Büyük İmam demiş ki: “Evlâdım, kâfirler de namaz kılmaz!”
Ebû Hüreyre (ra) rivayet etmiştir:
“Resûlullah (asm) buyurdu ki: ‘Kul önce namazdan hesaba çekilecek! Namazı tamamsa kurtulacak, mes’ud olacak! Namazı tamam değilse perişan olup, hüsrana uğrayacak! Farz namazında noksanı bulunduğunda, Allah Teâlâ: ‘Bakın kuluma! Nafile ibadetleri var mı?’ buyurur. Bunun üzerine noksanları, nafilelerle tamamlanır! Diğer amellerindeki eksiklikler de bu şekilde tamamlanır!” 1
Bir hadis-i şerif de Ebû Eyyüb’ten (ra) nakledelim: Bir adam:
“Ya Resûlallah, beni Cennete sokacak bir amel söyler misin?” dedi.
Allah Resulü (asm):
“Hiçbir şeyi Allah’a ortak koşmaz; Allah’a ibadet edersin! Namazı kılar, zekâtı verir, akrabalarınla alâkanı kesmezsin!” buyurdu.2
Osman bin Affan (ra) rivayet etmiştir: Resûlullah (asm) şöyle buyurmuştur: “Hiç kimse yoktur ki güzelce abdest alsın, sonra farz namazını kılsın da; abdest ile namaz arasında günahlarından mağfiret olunmasın!”3
Abdullah bin Mes’ud (ra) anlatıyor: Nebiyy-i Muhterem’e (asm):
“Amellerin hangisi Allah’a daha sevimlidir?” diye sordum, Resûl-i Ekrem (asm):
“Vaktinde kılınan namaz!” buyurdu.4
Ashab-ı Suffa’dan Ebû Firas Rebîa b. Kâ’b el-Eslemî (ra) anlatıyor: “Resûlullah (asm) ile beraberdim; onun evinin kapısında geceler; ona istediği anda abdest suyunu getirirdim; sâir ihtiyaçlarını da uçarcasına yetiştirirdim. Bir defasında bana:
“Dile benden ne dilersen!” buyurdu.
“Cennette Seninle beraber olmak isterim, ya Resûlallah!” dedim.
“Başka?” buyurdu.
“Sadece budur!” dedim.
Allah’ın Resulü (asm):
“Öyleyse çok secde et de, nefsine karşı bana yardımcı ol!” 5 buyurdu.

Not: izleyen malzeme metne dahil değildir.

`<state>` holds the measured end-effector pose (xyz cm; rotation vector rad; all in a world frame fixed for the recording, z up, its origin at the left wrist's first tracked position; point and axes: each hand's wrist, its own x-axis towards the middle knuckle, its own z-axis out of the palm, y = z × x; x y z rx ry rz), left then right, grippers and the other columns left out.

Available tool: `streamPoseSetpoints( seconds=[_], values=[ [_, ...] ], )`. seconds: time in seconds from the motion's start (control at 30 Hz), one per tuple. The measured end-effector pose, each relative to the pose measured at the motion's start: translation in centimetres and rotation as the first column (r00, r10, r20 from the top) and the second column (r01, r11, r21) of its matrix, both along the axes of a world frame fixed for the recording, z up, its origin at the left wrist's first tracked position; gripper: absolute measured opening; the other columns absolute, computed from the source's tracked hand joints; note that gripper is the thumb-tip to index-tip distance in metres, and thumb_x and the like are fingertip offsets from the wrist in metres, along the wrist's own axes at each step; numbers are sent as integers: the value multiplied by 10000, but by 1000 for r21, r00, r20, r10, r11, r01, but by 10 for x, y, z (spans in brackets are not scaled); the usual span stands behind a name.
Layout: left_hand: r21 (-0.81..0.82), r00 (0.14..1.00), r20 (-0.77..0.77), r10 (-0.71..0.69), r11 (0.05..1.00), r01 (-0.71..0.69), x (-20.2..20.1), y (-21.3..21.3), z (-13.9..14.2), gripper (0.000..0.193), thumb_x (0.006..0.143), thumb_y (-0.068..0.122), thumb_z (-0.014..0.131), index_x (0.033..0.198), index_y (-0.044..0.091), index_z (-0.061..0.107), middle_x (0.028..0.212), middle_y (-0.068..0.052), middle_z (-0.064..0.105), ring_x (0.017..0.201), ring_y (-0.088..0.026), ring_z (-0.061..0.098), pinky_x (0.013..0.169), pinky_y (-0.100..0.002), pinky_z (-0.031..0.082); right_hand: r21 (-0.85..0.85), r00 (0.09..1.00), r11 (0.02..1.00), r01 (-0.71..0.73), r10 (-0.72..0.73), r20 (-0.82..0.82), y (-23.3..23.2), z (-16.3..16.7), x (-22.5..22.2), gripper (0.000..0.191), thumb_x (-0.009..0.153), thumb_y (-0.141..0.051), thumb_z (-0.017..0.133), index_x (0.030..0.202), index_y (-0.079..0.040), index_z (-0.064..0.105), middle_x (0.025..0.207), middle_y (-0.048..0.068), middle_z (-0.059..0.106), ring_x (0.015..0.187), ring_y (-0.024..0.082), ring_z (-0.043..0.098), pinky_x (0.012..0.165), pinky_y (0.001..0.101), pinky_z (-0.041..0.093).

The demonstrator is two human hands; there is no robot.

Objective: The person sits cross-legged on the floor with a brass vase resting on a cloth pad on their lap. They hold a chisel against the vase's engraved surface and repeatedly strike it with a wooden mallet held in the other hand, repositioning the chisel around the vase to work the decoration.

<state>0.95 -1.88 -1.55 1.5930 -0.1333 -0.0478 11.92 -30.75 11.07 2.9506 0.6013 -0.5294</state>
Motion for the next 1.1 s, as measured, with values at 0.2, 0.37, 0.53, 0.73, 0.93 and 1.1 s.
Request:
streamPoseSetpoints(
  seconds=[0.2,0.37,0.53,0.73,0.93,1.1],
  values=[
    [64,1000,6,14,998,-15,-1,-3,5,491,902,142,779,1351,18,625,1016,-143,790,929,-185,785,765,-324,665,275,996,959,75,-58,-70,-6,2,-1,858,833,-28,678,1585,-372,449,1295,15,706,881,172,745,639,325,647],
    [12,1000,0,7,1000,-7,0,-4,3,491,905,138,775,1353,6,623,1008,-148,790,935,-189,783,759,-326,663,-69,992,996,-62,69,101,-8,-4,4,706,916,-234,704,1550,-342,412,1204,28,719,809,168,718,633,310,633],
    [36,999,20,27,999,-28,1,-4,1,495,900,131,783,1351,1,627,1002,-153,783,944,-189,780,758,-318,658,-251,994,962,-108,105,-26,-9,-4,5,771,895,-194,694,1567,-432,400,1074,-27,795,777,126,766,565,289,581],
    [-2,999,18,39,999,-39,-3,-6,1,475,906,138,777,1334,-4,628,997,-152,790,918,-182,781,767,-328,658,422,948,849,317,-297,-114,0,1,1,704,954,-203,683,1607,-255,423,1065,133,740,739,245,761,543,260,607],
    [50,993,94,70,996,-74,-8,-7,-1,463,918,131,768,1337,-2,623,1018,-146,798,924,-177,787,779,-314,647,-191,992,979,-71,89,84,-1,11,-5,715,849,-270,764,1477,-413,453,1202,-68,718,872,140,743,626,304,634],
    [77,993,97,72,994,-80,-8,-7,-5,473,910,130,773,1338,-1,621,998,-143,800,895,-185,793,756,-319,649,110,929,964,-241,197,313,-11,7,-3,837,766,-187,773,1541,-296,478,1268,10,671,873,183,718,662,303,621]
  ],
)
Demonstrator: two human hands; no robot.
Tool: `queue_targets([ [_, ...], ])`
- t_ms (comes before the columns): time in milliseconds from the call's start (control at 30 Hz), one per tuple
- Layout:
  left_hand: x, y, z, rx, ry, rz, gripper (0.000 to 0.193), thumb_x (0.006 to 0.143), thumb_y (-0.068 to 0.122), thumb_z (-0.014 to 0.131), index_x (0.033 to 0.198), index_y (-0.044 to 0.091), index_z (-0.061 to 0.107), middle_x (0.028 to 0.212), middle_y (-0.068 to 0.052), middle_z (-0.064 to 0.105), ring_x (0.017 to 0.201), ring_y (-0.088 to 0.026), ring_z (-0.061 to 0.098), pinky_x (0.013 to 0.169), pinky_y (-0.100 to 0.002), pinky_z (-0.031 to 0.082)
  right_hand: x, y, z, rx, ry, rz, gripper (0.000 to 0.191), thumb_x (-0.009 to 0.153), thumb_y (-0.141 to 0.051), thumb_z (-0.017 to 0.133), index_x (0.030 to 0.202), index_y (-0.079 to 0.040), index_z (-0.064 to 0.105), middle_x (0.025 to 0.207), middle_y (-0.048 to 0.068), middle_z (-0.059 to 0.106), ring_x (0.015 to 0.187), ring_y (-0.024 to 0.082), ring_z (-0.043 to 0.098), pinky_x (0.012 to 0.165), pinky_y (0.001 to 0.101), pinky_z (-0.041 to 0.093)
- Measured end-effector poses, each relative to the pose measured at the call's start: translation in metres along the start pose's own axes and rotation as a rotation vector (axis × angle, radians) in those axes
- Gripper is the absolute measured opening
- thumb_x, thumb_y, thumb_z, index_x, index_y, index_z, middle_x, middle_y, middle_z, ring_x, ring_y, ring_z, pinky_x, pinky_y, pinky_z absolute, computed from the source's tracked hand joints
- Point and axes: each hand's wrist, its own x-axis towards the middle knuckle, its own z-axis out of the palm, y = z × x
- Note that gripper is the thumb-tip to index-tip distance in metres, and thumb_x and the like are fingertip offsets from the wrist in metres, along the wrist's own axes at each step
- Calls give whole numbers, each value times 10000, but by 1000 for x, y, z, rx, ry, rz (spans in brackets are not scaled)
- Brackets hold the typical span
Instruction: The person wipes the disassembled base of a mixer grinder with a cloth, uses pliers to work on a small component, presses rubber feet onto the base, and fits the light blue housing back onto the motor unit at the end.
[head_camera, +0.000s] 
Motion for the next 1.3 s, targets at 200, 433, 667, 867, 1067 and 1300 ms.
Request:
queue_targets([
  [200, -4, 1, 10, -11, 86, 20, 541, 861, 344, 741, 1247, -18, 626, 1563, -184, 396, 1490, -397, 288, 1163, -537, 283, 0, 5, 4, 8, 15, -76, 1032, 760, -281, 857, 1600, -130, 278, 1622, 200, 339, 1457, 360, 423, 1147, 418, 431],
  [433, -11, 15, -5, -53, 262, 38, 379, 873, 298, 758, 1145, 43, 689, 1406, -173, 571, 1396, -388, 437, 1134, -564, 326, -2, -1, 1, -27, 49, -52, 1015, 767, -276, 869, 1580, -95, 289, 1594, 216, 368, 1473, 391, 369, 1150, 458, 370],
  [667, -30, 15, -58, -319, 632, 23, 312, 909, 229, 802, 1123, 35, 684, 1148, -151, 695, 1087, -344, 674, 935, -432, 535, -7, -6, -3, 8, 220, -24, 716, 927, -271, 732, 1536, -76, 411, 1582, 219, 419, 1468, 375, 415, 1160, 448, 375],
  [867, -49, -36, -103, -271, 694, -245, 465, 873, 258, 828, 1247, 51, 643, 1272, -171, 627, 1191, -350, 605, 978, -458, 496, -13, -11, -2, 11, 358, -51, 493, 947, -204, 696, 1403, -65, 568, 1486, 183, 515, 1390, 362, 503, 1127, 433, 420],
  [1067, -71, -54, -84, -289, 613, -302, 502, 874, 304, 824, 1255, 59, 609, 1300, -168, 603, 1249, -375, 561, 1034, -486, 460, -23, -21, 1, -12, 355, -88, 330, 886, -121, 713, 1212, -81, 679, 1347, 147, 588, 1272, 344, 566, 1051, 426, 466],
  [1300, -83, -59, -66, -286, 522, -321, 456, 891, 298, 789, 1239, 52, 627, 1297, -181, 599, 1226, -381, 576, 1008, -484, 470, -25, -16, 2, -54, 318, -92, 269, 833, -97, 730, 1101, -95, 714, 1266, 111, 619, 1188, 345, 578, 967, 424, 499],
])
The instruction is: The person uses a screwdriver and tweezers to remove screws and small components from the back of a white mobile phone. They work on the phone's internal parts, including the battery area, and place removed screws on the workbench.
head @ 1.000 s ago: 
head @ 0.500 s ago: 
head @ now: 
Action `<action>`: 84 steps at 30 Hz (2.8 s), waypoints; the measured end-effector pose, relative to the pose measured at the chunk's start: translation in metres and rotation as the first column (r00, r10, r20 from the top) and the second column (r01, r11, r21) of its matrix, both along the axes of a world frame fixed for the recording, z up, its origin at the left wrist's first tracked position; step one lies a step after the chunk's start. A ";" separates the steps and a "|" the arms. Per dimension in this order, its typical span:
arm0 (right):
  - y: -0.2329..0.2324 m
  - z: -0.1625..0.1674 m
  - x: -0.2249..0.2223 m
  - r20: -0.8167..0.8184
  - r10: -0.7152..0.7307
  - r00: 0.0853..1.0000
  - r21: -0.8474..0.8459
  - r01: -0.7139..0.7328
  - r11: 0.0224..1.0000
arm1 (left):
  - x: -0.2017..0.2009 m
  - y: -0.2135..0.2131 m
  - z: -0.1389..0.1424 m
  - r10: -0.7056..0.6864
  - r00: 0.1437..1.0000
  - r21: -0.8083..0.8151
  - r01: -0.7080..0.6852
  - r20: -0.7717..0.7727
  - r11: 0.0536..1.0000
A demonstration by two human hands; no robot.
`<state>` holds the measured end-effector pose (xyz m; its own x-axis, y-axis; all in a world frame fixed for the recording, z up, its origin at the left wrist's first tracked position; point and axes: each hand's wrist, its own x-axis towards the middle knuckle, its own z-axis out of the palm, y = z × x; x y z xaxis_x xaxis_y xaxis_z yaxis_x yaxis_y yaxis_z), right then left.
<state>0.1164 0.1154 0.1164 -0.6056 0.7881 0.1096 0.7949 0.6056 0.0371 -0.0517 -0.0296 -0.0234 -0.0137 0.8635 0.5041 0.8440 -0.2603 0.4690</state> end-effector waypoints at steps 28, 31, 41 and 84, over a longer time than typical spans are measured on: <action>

Namazın tanımı içinde sanıyorum sizin sorunuza da cevap bulacağız: Namaz, Cenâb-ı Hakkı tesbih ve tazim ve şükürdür.6 İbadetin mânâsı ise, kulun, Allah’ın huzurunda kendi kusurunu, aczini ve fakrını görerek Kemâl-i Rubûbiyetin, Kudret-i Samedâniyenin ve Rahmet-i İlâhiyenin önünde hayret ve muhabbetle secde etmektir.7
Bu durumda, ne namazın, ne de ibadetin; biricik gayesinin “Cennet” olduğu söylenemez. Cennet, yalnızca bir lütf-u İlâhîdir. Cenâb-ı Hak dilediği kullarını Cennetine alır. Hangi kullarını, hangi şartlarda Cennetine alacağını ise yine kendisi takdir buyurur.
Namazın ve ibadetin bir tek gayesi vardır. O da: Kulun, ubudiyet ve takva ahlâkını elde etmesi; Allah’a sığınması ve Allah’ın rızasını kazanmasıdır. Cenâb-ı Hak razı olduğu kullarını Cennetine alacağını vaad etmiştir.
Namaz borcu olanların cennete girip giremeyecekleri hususunda her hangi bir rivayet olmadığı gibi; bu konuda bizim şimdiden ön bilgi sahibi olmamıza ne imkân vardır, ne de ihtiyaç vardır! Bize düşen Allah’ın rızasını kazanmaktır. Allah’ın rızasının da namazdan geçtiğini unutmamalıyız!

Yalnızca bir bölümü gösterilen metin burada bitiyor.